Here’s an example of what I mean. We are fortunate that both Garrett and Osterholm are around to write about COVID-19. Both are talking about follow-on COVID-19 infections, Osterholm by way of warning about “the next waves of infection that are bound to hit” and Garrett understandably turning her attention to the urgent need for vaccine, adding however “If an effective Covid-19 vaccine is developed, its targets will include almost eight billion human beings, with nearly three-quarters of a billion living in conditions of extreme poverty”.
In other word, what if the next pandemic is the one we now have?
That is, what if “preparedness for the next pandemic” reduces to better real-time responses in the one pandemic that is indefinitely underway at present?
Not only is it understandable that Osterholm, Garrett and others are caught up in real-time operational messes around COVID-19 response, forgoing for the duration longer-term preparedness as called for in the 2005 Foreign Affairs. It’s also the case that the future is very much the crisis we are now in; today all but ensures the lack of sufficient preparedness for future different pandemics. Again and importantly, we are quite unprepared for the massive immunization program necessary for the COVID-19 vaccine that has yet to be prepared.
More, how could we be better prepared for the future if now, visibly more so than in 2005, we insist pandemics are caused by unresolved, interrelated issues over, inter alios, climate change, the international order, neoliberal economics, poverty, inequality, national welfare systems, global and local injustice, privacy rights, gender and reproductive rights, biodiversity loss and species extinction, geopolitics, cross-border migration, along with other claimants listed above and more?

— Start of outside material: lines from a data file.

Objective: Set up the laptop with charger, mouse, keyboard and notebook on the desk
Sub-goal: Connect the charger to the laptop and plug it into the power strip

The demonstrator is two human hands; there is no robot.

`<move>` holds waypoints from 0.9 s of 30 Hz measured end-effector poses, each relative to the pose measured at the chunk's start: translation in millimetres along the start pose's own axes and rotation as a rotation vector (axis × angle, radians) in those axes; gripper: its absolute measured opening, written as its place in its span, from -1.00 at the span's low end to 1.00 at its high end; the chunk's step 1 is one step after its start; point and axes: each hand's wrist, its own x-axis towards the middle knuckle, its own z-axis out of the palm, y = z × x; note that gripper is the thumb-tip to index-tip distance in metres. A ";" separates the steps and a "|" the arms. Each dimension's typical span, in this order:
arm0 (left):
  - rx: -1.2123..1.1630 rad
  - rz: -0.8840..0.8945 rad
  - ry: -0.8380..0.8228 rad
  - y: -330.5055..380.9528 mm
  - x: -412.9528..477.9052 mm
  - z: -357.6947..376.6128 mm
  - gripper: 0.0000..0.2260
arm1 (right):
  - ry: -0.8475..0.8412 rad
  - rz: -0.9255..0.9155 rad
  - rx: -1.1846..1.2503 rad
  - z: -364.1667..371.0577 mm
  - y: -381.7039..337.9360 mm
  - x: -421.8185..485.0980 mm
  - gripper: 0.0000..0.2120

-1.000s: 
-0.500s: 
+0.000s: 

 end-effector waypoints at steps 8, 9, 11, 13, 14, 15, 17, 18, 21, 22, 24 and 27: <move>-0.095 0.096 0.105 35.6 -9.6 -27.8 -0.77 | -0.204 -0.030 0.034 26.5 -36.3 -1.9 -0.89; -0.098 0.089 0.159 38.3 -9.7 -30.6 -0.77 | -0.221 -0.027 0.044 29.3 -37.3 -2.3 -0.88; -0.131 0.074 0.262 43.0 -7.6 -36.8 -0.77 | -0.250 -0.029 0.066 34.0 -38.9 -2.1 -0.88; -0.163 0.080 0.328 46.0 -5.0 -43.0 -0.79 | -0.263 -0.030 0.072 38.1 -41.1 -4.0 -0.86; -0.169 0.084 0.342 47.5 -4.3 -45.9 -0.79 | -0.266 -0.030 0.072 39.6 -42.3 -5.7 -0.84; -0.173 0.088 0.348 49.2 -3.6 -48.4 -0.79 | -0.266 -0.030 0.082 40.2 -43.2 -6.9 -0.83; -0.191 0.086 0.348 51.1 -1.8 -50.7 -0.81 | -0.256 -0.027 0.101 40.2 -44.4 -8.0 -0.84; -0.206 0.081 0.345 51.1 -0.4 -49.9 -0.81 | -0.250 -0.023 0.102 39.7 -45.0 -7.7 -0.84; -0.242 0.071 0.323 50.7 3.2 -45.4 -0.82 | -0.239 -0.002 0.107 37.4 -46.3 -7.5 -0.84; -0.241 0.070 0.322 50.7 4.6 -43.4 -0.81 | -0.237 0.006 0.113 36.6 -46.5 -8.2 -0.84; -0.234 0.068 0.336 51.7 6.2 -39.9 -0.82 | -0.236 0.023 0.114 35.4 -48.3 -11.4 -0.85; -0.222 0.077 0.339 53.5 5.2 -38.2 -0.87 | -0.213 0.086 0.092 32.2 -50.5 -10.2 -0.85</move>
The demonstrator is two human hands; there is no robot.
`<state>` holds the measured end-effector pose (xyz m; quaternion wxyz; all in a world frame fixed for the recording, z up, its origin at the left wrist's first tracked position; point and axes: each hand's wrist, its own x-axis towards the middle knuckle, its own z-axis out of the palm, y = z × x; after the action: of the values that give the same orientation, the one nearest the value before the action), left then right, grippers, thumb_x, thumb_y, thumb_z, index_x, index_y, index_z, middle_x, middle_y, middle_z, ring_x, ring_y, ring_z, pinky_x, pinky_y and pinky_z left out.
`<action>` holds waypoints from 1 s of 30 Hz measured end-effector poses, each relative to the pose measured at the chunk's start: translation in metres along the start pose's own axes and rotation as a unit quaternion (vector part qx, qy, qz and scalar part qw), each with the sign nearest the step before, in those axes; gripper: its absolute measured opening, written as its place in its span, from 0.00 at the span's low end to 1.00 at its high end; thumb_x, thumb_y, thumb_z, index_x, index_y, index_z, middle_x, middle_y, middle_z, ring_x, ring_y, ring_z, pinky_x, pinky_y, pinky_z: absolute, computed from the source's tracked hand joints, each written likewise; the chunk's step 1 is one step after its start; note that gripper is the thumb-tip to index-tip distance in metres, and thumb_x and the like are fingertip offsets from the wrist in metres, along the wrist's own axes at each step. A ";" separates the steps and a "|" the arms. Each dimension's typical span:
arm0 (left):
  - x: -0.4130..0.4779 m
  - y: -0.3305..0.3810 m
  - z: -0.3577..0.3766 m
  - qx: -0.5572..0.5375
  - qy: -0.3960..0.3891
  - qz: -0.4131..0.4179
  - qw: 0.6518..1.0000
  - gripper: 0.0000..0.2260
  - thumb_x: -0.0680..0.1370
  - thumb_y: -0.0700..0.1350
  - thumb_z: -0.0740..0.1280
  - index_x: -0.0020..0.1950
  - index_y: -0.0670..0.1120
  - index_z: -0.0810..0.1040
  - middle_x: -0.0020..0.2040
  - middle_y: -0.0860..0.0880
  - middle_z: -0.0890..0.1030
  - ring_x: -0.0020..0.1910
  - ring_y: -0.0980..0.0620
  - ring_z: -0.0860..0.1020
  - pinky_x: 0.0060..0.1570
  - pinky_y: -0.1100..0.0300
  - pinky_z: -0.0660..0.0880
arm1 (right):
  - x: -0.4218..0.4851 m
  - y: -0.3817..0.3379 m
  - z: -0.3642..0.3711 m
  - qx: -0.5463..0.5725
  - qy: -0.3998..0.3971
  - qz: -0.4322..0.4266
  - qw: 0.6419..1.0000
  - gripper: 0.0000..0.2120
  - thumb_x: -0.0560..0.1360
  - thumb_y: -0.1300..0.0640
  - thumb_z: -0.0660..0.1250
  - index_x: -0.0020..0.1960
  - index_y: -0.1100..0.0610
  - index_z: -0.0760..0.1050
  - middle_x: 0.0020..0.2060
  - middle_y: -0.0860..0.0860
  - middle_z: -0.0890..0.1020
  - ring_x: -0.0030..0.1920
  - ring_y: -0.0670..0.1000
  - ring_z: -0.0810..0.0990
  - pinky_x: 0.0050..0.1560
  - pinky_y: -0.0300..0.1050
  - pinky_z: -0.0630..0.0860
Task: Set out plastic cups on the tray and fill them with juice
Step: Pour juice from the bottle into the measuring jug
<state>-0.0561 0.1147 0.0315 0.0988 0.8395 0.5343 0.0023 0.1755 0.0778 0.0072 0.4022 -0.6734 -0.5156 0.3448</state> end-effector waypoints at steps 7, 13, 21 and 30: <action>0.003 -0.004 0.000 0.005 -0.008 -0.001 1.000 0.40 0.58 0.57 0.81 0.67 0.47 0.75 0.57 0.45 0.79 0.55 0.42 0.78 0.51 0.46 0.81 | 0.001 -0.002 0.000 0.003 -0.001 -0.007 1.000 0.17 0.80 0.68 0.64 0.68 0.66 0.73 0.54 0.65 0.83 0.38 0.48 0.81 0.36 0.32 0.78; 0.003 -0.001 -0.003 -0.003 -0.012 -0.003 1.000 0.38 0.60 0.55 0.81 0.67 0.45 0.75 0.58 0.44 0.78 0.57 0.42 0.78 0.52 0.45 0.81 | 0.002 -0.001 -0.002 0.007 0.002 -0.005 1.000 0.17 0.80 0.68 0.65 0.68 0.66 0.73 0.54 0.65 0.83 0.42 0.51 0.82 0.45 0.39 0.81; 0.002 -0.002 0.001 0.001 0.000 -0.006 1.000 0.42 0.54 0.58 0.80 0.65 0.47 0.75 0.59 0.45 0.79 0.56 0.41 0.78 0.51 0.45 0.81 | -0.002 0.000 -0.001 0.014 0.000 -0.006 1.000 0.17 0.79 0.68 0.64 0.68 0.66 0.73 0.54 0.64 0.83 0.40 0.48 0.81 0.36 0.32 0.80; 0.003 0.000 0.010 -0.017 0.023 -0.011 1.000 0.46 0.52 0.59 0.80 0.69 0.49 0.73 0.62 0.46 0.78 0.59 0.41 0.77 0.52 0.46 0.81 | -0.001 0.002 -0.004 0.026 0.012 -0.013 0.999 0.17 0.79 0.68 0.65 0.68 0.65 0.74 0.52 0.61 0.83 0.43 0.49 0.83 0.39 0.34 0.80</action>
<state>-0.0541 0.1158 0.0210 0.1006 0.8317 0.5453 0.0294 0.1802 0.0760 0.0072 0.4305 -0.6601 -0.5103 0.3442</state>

Assume Osterholm’s equivalent to a 9/11 commission (or a global version of it) isn’t put on hold and comes sooner than later. We then face the prospect of identifying those to blame for the current crisis without at the same time drawing all the lessons we need to better prepare for pandemics different than COVID-19.
You still may say such isn’t premature. To me it sounds like the blame-game being the only mechanism for thinking ahead about anything close to a 2005 version of preparedness. In the extreme, scapegoating will have to do all the heavy lifting. If so, then that is a very real loss.